We picked out Laura's summer activities way earlier this year, as information and brochures of interest crossed my desk.

I found this week's program in a centerfold in a doctor's office. For perhaps the fifth time in my life I desecrated a magazine and brought home the pullout. Drama camp, put on by a local theater company, using a facility in the National Park. Laura has hemmed and hawed and eventually been too shy to join drama club at school. She jumped at this.

She's been packed for more than a week. Emily says she's never been away to a camp before, and for openers she selected a week with total strangers. I've now experienced palpable anticipation. This quiet little thing with the business like manner told me this week, on our way to the post office for ten more international stamps, she is very excited, and there probably will be a letter from her pen pal on return; best to be prepared for that, too.

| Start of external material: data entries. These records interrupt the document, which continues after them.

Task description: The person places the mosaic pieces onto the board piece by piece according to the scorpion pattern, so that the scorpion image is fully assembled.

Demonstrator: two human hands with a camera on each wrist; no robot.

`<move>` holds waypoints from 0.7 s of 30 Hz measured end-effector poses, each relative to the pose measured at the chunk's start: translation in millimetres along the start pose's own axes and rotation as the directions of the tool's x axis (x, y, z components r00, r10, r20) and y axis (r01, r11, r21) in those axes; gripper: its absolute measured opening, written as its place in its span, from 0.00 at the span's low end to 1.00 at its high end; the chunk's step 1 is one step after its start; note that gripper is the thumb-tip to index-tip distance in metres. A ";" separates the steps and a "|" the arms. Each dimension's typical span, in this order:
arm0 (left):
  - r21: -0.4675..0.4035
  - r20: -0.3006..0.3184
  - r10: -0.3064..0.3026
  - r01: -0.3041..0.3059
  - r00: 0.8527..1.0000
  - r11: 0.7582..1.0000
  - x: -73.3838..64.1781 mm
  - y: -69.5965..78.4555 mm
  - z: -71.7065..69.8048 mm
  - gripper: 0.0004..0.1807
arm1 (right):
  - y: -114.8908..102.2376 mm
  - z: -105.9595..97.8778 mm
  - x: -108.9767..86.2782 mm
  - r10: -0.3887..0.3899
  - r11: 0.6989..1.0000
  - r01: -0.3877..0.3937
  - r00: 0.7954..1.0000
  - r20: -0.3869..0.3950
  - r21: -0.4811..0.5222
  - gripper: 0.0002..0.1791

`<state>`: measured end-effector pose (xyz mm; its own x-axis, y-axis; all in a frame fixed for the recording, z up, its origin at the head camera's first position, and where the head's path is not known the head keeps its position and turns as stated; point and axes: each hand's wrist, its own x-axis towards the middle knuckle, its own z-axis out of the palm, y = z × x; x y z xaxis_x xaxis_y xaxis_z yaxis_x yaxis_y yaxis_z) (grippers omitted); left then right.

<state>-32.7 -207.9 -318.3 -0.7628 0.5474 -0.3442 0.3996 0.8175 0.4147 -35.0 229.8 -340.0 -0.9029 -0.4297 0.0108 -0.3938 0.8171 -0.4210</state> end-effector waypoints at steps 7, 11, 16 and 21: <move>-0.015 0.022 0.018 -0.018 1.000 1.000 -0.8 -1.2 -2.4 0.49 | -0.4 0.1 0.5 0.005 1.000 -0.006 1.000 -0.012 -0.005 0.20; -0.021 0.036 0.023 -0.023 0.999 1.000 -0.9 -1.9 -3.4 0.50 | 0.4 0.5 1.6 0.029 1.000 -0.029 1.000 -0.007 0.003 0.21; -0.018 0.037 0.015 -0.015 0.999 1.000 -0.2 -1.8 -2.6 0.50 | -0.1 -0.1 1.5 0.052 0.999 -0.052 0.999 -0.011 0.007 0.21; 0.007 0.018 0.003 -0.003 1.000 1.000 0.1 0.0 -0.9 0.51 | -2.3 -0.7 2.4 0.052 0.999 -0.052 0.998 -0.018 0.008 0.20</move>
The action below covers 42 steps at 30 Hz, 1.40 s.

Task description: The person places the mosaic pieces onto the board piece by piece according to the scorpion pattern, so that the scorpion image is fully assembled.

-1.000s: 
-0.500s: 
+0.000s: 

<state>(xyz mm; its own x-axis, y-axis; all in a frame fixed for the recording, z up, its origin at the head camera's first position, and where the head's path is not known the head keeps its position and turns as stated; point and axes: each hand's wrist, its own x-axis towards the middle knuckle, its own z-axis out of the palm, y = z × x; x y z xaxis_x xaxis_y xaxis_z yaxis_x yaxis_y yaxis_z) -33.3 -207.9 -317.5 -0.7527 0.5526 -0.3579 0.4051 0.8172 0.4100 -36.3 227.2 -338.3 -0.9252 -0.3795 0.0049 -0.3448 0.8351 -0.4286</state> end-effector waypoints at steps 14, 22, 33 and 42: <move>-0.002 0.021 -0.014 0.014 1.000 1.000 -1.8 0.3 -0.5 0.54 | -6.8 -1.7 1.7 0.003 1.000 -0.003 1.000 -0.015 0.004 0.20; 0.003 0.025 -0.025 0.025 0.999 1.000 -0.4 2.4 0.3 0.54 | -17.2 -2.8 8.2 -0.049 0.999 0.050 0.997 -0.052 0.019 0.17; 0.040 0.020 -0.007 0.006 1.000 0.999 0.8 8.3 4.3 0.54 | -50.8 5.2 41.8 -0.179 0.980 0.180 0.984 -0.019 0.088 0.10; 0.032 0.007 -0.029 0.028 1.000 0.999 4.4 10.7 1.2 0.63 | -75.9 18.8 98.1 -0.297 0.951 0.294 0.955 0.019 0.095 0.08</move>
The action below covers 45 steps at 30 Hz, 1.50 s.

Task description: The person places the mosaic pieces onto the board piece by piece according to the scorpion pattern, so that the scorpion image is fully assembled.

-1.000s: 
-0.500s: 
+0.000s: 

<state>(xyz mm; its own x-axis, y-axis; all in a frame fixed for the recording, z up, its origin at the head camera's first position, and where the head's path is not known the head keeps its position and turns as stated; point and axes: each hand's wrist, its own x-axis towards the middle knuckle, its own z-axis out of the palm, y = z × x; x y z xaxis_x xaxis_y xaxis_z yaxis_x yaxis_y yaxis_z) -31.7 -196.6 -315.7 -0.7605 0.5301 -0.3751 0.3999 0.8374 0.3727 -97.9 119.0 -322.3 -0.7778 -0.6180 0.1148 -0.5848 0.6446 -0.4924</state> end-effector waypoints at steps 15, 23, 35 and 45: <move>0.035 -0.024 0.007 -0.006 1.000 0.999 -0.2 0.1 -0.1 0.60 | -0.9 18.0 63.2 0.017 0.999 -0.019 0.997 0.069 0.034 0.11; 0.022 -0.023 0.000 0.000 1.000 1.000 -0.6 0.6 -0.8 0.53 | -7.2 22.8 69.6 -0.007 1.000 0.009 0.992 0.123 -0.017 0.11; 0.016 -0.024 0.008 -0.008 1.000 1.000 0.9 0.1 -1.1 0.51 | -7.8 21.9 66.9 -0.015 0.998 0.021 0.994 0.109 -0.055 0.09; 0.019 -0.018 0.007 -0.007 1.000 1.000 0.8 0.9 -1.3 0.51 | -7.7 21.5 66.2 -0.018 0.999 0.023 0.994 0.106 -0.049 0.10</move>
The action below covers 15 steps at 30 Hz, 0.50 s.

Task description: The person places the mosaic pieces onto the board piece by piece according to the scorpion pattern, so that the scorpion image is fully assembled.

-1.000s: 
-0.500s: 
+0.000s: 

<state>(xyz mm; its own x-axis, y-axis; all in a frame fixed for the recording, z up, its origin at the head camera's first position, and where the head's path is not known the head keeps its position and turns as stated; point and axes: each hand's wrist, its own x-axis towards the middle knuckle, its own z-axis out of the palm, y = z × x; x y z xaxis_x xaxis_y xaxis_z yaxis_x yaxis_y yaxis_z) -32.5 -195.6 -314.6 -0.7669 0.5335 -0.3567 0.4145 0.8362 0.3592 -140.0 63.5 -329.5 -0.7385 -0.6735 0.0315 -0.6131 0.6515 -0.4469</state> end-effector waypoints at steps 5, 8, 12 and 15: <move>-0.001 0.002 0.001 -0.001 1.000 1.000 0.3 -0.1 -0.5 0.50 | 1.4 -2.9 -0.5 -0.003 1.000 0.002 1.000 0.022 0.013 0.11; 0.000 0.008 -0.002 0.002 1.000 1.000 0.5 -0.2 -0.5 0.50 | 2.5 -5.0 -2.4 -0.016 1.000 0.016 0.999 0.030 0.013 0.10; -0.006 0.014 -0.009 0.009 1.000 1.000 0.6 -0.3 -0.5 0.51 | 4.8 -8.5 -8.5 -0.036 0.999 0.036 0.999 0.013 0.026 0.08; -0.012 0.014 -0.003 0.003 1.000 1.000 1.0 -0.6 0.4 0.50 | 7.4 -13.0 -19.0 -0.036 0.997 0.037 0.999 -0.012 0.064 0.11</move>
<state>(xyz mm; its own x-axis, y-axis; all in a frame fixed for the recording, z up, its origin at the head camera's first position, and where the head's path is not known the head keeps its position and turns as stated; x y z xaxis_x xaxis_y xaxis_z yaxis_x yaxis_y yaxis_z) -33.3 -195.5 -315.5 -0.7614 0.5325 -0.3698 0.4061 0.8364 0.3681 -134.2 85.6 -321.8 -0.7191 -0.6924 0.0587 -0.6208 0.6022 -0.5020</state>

We all knew she was fit to bust a seam. The camp is possibly fifteen minutes from here; check-in at 3:30. I said we'd leave at 3:15, and surely be the first family there. At 3:04 she was under my shoulder, so how could I not bring the car up.




Had she needed more I'm sure she would shoulder it, too.



Not the first to arrive.


Lice check line.


Chow hall.


Dormitory.  Oh, yes. See you Friday.